━━━━━ Supplied information ━━━━━

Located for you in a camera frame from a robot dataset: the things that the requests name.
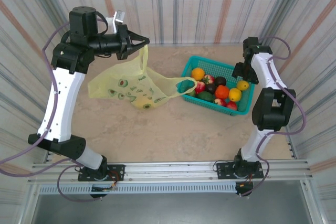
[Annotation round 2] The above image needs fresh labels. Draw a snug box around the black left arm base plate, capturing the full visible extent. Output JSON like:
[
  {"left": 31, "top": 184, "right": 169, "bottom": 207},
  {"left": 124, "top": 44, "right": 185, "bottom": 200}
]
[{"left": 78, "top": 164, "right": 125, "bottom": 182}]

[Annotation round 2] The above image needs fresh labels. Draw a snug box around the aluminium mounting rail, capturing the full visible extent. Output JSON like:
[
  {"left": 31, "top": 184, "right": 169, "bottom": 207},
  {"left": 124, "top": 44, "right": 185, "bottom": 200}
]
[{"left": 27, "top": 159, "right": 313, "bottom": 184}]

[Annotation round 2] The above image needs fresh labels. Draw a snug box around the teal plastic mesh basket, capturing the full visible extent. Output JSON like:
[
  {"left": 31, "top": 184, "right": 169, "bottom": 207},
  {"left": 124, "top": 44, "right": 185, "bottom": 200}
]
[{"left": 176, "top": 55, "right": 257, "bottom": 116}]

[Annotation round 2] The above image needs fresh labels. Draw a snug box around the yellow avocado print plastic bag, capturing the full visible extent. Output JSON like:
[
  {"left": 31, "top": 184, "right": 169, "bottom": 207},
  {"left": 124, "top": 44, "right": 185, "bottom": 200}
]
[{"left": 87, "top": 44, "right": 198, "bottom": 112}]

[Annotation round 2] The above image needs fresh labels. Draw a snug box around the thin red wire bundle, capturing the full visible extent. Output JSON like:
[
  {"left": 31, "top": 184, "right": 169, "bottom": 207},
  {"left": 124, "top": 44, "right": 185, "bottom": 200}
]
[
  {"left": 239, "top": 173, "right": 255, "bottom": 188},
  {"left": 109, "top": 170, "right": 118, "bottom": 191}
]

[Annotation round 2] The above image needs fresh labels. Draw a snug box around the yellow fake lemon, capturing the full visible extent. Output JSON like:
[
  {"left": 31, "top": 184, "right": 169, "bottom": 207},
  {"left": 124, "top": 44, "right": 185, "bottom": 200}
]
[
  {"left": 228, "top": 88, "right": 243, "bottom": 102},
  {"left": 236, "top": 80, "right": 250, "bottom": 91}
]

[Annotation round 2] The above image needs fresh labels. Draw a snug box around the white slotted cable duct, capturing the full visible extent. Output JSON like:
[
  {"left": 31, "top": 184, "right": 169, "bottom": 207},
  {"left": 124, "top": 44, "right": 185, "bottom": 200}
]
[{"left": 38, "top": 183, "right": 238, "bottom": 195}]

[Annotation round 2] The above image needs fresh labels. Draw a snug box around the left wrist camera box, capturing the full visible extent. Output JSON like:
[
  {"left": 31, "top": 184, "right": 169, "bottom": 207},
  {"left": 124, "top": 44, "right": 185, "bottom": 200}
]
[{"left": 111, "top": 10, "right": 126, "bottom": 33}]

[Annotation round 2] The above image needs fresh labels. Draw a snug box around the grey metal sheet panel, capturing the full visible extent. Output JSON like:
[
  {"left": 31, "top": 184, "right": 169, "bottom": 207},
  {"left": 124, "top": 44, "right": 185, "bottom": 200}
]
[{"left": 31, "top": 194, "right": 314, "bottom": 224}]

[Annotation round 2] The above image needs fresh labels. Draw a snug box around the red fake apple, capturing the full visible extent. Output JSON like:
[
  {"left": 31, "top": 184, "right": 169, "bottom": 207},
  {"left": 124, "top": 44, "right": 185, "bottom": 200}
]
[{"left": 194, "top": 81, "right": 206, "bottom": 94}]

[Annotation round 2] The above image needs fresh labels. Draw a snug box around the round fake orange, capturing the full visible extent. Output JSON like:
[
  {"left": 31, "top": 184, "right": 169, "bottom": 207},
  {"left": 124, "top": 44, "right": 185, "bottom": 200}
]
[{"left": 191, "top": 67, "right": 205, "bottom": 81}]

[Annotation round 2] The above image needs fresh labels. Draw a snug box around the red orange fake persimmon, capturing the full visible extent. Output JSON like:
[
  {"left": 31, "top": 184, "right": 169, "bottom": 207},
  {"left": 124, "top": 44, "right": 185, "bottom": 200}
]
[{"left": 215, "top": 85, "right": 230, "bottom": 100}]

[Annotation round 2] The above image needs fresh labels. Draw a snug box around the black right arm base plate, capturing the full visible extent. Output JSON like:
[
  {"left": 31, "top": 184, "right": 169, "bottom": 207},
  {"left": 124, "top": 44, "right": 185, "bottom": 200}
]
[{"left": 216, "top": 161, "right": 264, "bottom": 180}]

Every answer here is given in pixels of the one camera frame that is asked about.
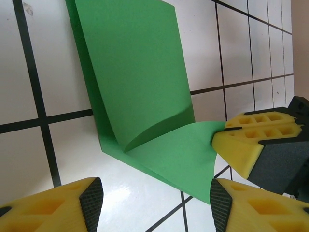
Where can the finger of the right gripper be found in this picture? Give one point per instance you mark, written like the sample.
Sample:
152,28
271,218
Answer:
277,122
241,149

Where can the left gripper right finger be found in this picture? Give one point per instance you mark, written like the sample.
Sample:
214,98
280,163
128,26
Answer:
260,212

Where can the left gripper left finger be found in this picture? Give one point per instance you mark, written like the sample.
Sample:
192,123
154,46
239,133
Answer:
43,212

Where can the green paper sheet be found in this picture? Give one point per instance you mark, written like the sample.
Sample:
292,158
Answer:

━━━━━
━━━━━ Supplied information ━━━━━

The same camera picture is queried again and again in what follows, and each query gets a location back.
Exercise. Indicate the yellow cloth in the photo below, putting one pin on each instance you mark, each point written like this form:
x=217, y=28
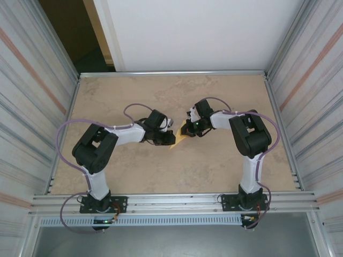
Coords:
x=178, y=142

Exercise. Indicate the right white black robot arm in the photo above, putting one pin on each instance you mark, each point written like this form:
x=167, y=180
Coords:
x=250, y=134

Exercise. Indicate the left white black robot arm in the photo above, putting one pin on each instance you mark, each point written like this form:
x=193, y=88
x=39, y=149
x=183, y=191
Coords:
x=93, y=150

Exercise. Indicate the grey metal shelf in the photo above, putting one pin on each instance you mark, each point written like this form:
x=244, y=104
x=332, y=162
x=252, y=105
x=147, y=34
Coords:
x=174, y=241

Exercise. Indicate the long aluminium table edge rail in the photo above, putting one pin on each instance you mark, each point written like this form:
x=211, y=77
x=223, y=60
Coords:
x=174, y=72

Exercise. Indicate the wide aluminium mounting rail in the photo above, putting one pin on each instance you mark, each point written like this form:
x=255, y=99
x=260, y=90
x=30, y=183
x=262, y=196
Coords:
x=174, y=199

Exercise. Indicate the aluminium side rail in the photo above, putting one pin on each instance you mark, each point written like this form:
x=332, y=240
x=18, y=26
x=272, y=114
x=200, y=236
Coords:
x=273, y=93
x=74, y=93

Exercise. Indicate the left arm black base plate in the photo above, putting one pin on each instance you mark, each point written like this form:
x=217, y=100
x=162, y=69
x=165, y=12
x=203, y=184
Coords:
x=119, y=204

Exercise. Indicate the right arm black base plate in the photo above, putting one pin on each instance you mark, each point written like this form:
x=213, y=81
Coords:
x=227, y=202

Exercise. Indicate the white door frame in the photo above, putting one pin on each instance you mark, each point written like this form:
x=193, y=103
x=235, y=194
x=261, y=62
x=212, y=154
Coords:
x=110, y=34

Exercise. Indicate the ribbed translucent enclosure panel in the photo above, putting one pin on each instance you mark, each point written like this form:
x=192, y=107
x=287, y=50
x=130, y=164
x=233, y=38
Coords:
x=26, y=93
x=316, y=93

━━━━━

Search the data above for the string "sheet" and return every line that has it.

Exercise solution:
[Annotation round 2] The above image needs fresh labels. Draw a snug box around the grey metal sheet panel, capturing the full visible extent. Output JSON like:
Where can the green paper sheet be found in this picture? Give one point per instance you mark, written like the sample.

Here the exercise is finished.